Today my team was trying to refactor some code and we wanted phpUnit to continually tell us if anything was breaking. Jeffrey Way’s excellent Elixir package that is included with Laravel now includes the option to run gulp tdd which watches the tests being edited and runs the tests once the files are saved. In our case today, however, I didn’t want it to run all of the tests since we have a fairly significant test suite. I’ll quickly go through a few ways this can be done!
To be clear, below is all that it takes to get Laravel Elixir up and running using phpUnit. Once you have added this mix.phpUnit(); to your gulpfile.js, all you need to do is run gulp tdd from your command line and you are off to the races!
elixir(function(mix) { mix.sass('app.scss'); mix.phpUnit(); });
After looking through the gulp-phpunit API and the Elixir implementation, I realized there were two options that could be passed into mix.phpunit(). They are mix.phpunit([src], [options]).
[src] specifies where phpUnit should look for the source files to run against. In my case, I have a set of directories inside my tests folder so my value for src needed to be ‘/tests/**/*Test.php’. This will run inside one level of subdirectories with any file that ends with Test.php.
[options] is where you can go all kinds of crazy passing things into phpUnit. All you need to do is pass in an object with whatever settings you would like to use. Many other things can be passed in other than just a specific class. For the entire listing of options that can be passed in, go to https://github.com/mikeerickson/gulp-phpunit#api and check out the API documentation for the gulp-phpunit package.
So what did the entire thing look like once it was completed?

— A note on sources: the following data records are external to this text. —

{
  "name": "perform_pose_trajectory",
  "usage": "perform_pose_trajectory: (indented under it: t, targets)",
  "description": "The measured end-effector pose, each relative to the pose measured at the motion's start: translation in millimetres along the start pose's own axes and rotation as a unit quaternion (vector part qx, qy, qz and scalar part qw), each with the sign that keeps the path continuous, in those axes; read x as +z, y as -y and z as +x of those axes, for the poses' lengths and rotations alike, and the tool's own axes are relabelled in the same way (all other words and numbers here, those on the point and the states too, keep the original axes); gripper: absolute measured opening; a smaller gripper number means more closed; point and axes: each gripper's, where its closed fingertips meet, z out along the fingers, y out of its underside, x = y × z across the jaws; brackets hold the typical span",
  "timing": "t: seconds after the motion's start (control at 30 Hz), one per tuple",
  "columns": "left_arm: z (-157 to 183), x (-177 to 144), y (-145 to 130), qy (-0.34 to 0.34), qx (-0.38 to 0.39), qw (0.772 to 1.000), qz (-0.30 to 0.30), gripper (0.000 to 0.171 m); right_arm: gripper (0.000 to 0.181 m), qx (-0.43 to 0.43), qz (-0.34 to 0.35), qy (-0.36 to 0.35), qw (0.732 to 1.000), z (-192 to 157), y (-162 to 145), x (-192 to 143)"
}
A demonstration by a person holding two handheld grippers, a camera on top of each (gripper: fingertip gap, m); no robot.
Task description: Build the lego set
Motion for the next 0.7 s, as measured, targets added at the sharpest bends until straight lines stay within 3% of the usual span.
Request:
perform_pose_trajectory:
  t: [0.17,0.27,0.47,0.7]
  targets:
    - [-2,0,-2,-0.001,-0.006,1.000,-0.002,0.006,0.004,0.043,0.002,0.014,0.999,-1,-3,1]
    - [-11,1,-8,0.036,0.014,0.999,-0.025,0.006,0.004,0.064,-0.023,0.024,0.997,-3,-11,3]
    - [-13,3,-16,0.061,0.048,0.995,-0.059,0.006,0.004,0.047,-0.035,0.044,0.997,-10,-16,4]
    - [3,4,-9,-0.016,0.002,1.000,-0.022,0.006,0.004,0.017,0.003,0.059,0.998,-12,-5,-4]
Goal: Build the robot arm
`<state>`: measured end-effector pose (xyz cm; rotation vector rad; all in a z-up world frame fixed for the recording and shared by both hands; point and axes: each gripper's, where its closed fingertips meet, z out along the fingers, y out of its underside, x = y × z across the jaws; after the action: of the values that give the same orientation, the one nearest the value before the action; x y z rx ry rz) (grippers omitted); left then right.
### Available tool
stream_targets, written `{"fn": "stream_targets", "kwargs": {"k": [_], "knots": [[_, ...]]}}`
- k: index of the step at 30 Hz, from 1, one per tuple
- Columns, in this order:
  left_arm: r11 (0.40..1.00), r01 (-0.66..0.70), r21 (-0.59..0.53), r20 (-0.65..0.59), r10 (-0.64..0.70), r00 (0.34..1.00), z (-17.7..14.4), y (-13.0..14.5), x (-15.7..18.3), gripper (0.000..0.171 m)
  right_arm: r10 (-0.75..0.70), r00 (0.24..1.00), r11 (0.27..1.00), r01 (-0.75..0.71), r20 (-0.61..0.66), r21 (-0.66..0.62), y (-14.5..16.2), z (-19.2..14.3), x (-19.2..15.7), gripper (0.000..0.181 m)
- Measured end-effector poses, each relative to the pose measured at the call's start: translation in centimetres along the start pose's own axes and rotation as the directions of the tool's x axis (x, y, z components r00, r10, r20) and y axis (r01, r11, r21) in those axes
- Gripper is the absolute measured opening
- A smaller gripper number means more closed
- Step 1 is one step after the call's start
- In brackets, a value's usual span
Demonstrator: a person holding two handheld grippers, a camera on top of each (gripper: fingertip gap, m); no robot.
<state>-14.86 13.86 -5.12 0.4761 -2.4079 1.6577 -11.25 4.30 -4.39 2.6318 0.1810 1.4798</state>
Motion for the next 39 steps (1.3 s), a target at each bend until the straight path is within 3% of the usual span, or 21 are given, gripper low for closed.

mix.phpUnit(['tests/**/*Test.php'], { testClass: 'tests/TestSubdir/SpecificTaskTest.php' });
Another way this could be done is by using the filter option which allows a pattern to be passed instead of a specific file. Say I have 3 files in my TestSubdir that I want to run and they are named SpecificTaskTest.php, SomeOtherTest.php, and AnotherTaskTest.php. I could specify a pattern of *TaskTest.php and it would run the two tests that end in TaskTest.php. The way this would be used is as follows:
mix.phpUnit(['tests/**/*Test.php'], { filter: 'tests/TestSubdir/*TaskTest.php' });
Check out the latest documentation for additional filter examples if desired: https://phpunit.de/manual/current/en/textui.html#textui.examples.filter-patterns. You can also use a testSuite or a group to specify the individual tests that should run.
One of the other interesting options was configurationFile. With this, you can actually specify a different phpunit.xml file to be used when running gulp tdd. I could see this being useful in instances where your tdd workflow looks a bit different from when you run your entire test suite (perhaps with code coverage or other more time-consuming tasks that you may not want to run when performing quick tdd/refactoring).